Would you repeat exactly the part of the listing below that runs from the line containing "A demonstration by" down to the line containing "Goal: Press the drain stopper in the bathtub", inclusive, and nothing else?
*** Opening SOURCE DATA ***
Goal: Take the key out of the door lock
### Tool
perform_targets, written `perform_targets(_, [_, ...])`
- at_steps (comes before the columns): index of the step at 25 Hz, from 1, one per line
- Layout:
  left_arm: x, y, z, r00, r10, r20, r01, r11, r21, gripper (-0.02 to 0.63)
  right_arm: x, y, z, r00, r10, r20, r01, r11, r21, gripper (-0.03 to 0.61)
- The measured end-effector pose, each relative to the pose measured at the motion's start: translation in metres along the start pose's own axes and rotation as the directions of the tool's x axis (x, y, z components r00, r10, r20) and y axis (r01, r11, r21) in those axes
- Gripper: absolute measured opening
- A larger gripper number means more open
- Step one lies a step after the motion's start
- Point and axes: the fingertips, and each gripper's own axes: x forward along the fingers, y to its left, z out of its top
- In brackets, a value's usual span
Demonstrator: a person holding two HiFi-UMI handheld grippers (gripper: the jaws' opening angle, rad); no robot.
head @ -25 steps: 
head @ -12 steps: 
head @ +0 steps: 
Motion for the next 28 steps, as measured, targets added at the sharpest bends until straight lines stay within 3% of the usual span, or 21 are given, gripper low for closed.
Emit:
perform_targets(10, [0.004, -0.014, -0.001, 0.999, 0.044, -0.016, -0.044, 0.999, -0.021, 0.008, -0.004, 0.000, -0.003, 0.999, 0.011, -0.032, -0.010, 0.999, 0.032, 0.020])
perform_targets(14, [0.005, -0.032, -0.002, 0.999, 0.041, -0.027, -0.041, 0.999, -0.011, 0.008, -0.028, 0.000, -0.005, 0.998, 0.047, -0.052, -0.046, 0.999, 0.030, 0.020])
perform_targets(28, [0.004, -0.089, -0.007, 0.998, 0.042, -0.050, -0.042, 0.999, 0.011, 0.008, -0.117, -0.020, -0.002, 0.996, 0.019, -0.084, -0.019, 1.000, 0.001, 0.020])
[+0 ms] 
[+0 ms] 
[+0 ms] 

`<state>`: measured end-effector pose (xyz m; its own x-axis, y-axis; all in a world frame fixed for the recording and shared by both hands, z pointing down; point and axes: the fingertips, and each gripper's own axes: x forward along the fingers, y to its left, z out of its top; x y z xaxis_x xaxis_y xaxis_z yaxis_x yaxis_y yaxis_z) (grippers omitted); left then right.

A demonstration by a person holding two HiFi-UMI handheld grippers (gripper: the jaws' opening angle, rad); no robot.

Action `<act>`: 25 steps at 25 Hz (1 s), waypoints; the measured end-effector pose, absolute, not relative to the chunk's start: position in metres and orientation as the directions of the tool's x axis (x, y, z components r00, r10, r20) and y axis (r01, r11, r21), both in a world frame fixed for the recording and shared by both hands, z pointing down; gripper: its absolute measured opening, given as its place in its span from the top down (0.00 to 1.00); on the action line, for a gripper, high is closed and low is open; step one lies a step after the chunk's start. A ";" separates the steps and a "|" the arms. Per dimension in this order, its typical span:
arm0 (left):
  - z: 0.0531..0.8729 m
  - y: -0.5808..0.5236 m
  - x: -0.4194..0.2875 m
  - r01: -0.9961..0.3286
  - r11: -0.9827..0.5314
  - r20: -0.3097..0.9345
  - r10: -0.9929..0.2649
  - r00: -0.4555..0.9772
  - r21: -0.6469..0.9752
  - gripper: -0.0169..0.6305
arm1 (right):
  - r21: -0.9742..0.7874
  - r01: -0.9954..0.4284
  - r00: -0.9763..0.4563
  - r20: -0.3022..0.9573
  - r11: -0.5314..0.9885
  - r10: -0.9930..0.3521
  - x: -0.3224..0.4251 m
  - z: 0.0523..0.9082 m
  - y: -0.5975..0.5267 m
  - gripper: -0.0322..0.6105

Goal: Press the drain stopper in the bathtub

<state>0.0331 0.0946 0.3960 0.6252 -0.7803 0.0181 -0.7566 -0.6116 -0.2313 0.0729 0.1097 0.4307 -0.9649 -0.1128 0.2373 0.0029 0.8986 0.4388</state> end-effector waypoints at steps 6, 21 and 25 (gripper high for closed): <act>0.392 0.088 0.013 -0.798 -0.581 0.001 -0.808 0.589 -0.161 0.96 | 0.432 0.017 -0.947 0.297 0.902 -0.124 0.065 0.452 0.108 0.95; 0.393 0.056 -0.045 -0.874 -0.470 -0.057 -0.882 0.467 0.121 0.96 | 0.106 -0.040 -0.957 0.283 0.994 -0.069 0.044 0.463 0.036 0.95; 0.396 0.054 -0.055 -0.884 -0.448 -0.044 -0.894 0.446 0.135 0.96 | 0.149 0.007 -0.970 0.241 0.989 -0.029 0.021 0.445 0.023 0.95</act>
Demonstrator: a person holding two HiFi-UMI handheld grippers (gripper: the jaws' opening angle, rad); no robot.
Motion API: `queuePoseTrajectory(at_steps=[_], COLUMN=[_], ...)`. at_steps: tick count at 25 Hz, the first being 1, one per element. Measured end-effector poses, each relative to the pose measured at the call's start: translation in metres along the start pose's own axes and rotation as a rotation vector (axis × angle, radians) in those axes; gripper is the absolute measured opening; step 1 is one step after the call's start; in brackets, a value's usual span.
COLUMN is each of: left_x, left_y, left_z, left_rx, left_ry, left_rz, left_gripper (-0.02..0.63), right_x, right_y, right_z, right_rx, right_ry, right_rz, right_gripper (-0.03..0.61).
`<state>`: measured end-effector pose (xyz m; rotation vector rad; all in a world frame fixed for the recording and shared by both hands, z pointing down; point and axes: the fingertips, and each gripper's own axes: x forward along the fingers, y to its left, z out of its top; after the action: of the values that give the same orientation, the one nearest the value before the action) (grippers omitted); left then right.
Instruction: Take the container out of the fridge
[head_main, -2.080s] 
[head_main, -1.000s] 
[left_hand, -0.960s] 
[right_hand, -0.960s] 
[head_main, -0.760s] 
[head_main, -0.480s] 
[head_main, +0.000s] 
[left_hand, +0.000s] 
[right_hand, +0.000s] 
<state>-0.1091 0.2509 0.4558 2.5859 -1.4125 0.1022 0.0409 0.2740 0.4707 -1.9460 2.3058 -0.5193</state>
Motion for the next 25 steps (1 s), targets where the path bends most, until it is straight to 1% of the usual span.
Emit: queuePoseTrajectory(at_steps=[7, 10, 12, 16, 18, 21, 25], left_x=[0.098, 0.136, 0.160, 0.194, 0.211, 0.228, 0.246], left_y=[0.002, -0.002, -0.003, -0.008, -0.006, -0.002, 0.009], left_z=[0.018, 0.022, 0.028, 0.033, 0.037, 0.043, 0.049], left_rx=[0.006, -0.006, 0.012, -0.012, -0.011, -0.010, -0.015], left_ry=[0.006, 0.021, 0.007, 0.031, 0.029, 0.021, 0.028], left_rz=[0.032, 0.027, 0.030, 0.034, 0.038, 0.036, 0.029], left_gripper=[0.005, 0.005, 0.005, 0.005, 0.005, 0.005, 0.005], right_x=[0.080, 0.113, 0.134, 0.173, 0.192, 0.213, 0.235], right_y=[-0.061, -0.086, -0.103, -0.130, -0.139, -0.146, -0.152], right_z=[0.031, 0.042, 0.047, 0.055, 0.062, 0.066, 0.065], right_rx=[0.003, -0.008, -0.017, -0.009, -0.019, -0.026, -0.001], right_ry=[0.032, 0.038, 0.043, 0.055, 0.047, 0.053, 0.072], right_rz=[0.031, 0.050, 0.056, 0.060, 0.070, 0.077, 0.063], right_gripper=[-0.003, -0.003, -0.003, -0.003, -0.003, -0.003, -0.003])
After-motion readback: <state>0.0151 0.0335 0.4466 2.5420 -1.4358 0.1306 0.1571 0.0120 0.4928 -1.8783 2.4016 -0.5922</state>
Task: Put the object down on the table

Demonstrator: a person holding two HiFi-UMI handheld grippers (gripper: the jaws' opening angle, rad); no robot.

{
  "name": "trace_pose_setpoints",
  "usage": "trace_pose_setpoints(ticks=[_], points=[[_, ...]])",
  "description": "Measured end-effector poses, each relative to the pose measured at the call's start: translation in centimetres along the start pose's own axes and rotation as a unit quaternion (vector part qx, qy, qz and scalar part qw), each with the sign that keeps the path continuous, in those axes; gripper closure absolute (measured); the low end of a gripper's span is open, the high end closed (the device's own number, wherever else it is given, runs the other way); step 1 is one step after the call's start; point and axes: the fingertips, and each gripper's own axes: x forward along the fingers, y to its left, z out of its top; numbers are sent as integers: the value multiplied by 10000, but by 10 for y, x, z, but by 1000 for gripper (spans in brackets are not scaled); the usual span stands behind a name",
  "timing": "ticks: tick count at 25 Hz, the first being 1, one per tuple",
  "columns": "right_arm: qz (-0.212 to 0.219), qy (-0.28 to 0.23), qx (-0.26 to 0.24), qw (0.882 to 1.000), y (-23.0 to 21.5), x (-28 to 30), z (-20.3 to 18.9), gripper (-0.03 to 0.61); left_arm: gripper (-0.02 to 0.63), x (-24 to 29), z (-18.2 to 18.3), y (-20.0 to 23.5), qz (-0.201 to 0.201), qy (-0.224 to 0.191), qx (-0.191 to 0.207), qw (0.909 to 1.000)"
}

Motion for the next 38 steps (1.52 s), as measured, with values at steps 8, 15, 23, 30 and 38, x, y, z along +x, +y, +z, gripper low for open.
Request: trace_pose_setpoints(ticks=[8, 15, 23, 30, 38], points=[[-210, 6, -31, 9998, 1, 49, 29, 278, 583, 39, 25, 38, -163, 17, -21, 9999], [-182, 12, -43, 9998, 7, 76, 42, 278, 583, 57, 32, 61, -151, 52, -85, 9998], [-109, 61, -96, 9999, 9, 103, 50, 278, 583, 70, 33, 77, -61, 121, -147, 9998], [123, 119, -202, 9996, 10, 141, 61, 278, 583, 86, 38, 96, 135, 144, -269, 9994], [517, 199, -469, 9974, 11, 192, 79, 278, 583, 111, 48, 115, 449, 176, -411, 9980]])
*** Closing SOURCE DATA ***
= WRITTEN SOLUTION =
A demonstration by a person holding two HiFi-UMI handheld grippers (gripper: the jaws' opening angle, rad); no robot.

Action `<act>`: 25 steps at 25 Hz (1 s), waypoints; the measured end-effector pose, absolute, not relative to the chunk's start: position in metres and orientation as the directions of the tool's x axis (x, y, z components r00, r10, r20) and y axis (r01, r11, r21), both in a world frame fixed for the recording and shared by both hands, z pointing down; gripper: its absolute measured opening, given as its place in its span from the top down (0.00 to 1.00); on the action line, for a gripper, high is closed and low is open; step one lies a step after the chunk's start. A ";" separates the steps and a "|" the arms. Per dimension in this order, its typical span:
arm0 (left):
  - z: 0.0531..0.8729 m
  - y: -0.5808..0.5236 m
  - x: -0.4194..0.2875 m
  - r01: -0.9961..0.3286
  - r11: -0.9827..0.5314
  - r20: -0.3097..0.9345
  - r10: -0.9929..0.2649
  - r00: -0.4555..0.9772
  - r21: -0.6469..0.9752
  - gripper: -0.0169..0.6305
arm1 (right):
  - r21: -0.9742..0.7874
  - r01: -0.9954..0.4284
  - r00: -0.9763..0.4563
  - r20: -0.3022..0.9573
  - r11: -0.5314..0.9885
  - r10: -0.9930..0.3521
  - x: -0.3224..0.4251 m
  - z: 0.0523..0.9082 m
  - y: -0.5975..0.5267 m
  - gripper: -0.0322..0.6105

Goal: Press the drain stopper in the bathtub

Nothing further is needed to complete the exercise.